▶ PROBLEM DETAILS: Give the data again exactly, without its images.
-----
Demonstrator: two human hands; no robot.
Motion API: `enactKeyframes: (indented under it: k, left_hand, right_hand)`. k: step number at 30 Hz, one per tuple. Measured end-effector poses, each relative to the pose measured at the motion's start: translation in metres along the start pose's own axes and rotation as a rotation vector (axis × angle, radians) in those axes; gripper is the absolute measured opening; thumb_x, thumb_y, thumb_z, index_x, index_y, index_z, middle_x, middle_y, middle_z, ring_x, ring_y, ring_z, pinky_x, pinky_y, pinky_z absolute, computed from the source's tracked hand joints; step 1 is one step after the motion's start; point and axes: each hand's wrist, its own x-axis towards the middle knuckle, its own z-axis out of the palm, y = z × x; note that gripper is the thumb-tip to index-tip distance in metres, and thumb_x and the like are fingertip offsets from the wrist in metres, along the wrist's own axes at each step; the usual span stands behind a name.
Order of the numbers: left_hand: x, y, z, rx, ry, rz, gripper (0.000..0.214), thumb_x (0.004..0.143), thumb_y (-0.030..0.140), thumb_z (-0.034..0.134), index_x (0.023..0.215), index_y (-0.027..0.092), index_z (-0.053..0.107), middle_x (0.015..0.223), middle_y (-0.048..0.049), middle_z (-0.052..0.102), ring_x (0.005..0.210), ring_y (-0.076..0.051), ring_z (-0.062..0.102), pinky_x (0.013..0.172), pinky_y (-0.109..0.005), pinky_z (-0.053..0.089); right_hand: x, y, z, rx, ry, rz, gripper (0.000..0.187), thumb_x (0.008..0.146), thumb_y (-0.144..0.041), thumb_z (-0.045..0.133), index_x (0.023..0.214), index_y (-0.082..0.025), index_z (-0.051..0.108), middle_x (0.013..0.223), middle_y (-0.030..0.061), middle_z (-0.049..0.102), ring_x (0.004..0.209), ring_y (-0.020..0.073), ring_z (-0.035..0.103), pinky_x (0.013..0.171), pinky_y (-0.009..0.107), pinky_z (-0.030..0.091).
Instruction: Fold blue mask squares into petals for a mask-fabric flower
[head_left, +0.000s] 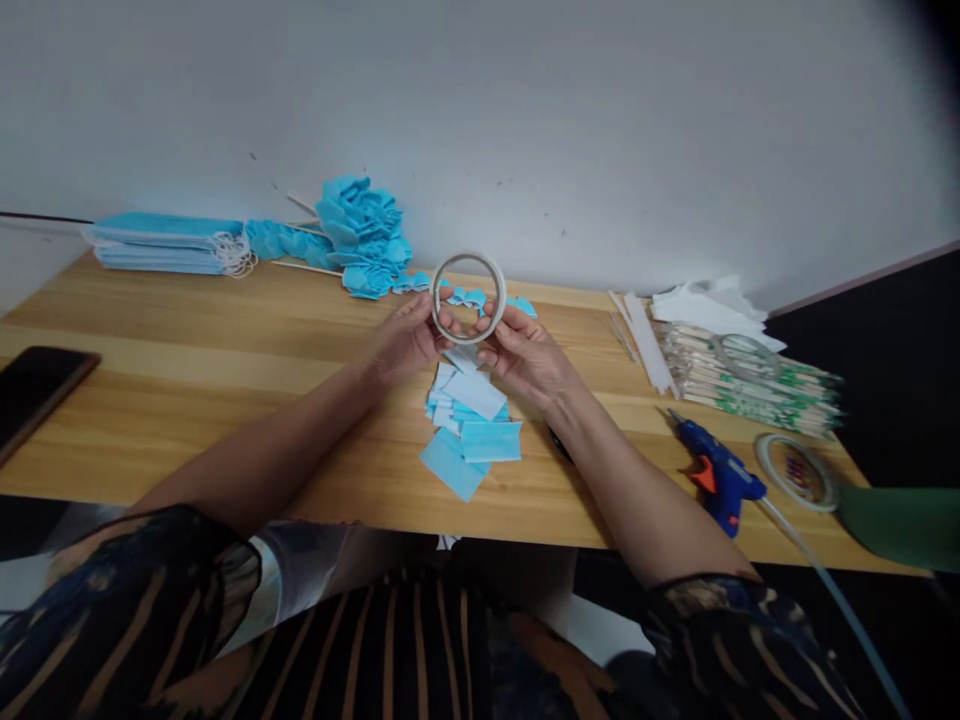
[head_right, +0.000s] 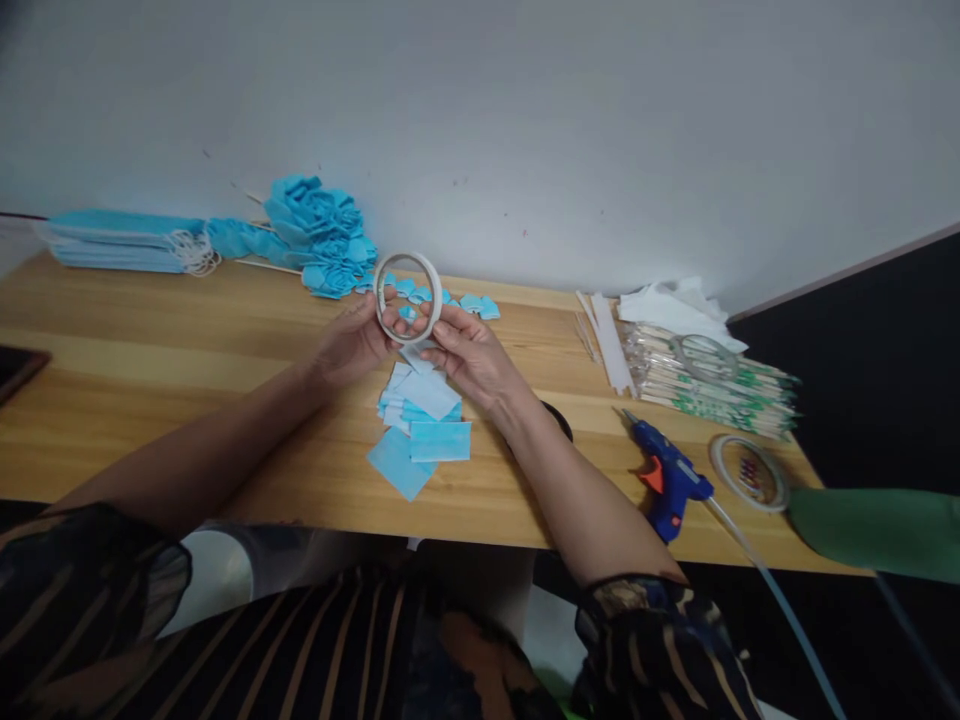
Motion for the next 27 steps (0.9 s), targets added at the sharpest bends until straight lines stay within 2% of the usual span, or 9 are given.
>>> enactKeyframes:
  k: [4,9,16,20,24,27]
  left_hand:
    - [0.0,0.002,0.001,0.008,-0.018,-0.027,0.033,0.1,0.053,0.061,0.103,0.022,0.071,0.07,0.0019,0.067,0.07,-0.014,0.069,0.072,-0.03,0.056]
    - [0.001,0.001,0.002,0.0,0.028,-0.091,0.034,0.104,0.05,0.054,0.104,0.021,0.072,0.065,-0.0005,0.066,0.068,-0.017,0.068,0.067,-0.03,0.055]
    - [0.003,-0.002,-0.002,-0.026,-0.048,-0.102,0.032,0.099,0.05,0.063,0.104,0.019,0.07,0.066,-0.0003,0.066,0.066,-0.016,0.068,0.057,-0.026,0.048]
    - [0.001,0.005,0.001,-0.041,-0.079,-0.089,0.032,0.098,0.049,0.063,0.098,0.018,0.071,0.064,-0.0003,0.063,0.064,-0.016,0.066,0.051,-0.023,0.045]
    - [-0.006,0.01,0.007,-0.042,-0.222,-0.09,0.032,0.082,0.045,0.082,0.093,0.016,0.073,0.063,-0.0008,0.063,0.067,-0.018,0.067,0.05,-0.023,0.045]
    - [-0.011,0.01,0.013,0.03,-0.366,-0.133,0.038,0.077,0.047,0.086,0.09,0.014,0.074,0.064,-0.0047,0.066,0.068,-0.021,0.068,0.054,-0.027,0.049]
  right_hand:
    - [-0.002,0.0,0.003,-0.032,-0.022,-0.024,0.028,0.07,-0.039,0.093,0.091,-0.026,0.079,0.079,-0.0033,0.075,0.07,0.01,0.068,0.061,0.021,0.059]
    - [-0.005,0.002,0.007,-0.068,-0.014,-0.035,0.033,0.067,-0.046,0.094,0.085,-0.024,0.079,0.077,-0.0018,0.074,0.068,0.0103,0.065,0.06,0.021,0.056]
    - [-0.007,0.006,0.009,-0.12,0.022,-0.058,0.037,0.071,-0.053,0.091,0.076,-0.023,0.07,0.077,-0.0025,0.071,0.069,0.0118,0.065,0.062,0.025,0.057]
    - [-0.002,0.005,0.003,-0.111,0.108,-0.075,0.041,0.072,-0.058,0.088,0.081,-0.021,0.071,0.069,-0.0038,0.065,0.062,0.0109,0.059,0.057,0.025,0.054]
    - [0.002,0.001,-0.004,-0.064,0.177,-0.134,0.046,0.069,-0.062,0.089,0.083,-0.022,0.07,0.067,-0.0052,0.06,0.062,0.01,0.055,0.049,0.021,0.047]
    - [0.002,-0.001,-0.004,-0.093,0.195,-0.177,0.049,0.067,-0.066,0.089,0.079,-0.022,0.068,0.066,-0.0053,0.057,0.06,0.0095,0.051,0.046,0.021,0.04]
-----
▶ RESPONSE BOX:
Demonstrator: two human hands; no robot.
Motion API: `enactKeyframes: (indented under it: k, left_hand, right_hand)`. k: step number at 30 Hz, one per tuple. Measured end-effector poses, each relative to the pose measured at the motion's start: translation in metres along the start pose's own axes and rotation as a rotation vector (axis × angle, radians) in those axes; gripper is the absolute measured opening; thumb_x, thumb_y, thumb_z, index_x, index_y, index_z, middle_x, middle_y, middle_z, ring_x, ring_y, ring_z, pinky_x, pinky_y, pinky_z absolute, computed from the source's tracked hand joints; step 1 is one step after the motion's start; point and axes: each hand's wrist, its own x-axis towards the middle knuckle, its own z-axis out of the palm, y = z × x; note that gripper is the thumb-tip to index-tip distance in metres, and thumb_x and the like are fingertip offsets from the wrist in metres, along the wrist's own axes at each step; the usual span stands behind a name.
Order of the numbers: left_hand: x, y, z, rx, ry, rz, gripper (0.000..0.214), thumb_x (0.004..0.143), thumb_y (-0.030..0.140), thumb_z (-0.034..0.134), index_x (0.023..0.215), index_y (-0.027..0.092), index_z (-0.053..0.107), middle_x (0.015..0.223), middle_y (-0.048..0.049), middle_z (-0.052..0.102), ring_x (0.005..0.210), ring_y (-0.076..0.051), ring_z (-0.062..0.102), pinky_x (0.013..0.172), pinky_y (-0.109..0.005), pinky_z (-0.053..0.089); right_hand: x, y, z, rx, ry, rz, gripper (0.000..0.187), thumb_x (0.008..0.146), thumb_y (-0.144..0.041), thumb_z (-0.045..0.133), index_x (0.023..0.214), index_y (-0.082..0.025), index_z (-0.051..0.108), middle_x (0.013..0.223), middle_y (-0.030..0.061), middle_z (-0.049..0.102), ring_x (0.004..0.209), ring_y (-0.020..0.073), ring_z (-0.035..0.103), pinky_x (0.013..0.171), pinky_y (-0.009..0.107), pinky_z (-0.030..0.091).
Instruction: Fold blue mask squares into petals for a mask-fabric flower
[head_left, +0.000s] 
[head_right, +0.000s] 
Motion for the next 27 steps (0.9 s), targets added at the sharpest bends until straight lines stay within 2% of the usual span, or 9 are given.
>>> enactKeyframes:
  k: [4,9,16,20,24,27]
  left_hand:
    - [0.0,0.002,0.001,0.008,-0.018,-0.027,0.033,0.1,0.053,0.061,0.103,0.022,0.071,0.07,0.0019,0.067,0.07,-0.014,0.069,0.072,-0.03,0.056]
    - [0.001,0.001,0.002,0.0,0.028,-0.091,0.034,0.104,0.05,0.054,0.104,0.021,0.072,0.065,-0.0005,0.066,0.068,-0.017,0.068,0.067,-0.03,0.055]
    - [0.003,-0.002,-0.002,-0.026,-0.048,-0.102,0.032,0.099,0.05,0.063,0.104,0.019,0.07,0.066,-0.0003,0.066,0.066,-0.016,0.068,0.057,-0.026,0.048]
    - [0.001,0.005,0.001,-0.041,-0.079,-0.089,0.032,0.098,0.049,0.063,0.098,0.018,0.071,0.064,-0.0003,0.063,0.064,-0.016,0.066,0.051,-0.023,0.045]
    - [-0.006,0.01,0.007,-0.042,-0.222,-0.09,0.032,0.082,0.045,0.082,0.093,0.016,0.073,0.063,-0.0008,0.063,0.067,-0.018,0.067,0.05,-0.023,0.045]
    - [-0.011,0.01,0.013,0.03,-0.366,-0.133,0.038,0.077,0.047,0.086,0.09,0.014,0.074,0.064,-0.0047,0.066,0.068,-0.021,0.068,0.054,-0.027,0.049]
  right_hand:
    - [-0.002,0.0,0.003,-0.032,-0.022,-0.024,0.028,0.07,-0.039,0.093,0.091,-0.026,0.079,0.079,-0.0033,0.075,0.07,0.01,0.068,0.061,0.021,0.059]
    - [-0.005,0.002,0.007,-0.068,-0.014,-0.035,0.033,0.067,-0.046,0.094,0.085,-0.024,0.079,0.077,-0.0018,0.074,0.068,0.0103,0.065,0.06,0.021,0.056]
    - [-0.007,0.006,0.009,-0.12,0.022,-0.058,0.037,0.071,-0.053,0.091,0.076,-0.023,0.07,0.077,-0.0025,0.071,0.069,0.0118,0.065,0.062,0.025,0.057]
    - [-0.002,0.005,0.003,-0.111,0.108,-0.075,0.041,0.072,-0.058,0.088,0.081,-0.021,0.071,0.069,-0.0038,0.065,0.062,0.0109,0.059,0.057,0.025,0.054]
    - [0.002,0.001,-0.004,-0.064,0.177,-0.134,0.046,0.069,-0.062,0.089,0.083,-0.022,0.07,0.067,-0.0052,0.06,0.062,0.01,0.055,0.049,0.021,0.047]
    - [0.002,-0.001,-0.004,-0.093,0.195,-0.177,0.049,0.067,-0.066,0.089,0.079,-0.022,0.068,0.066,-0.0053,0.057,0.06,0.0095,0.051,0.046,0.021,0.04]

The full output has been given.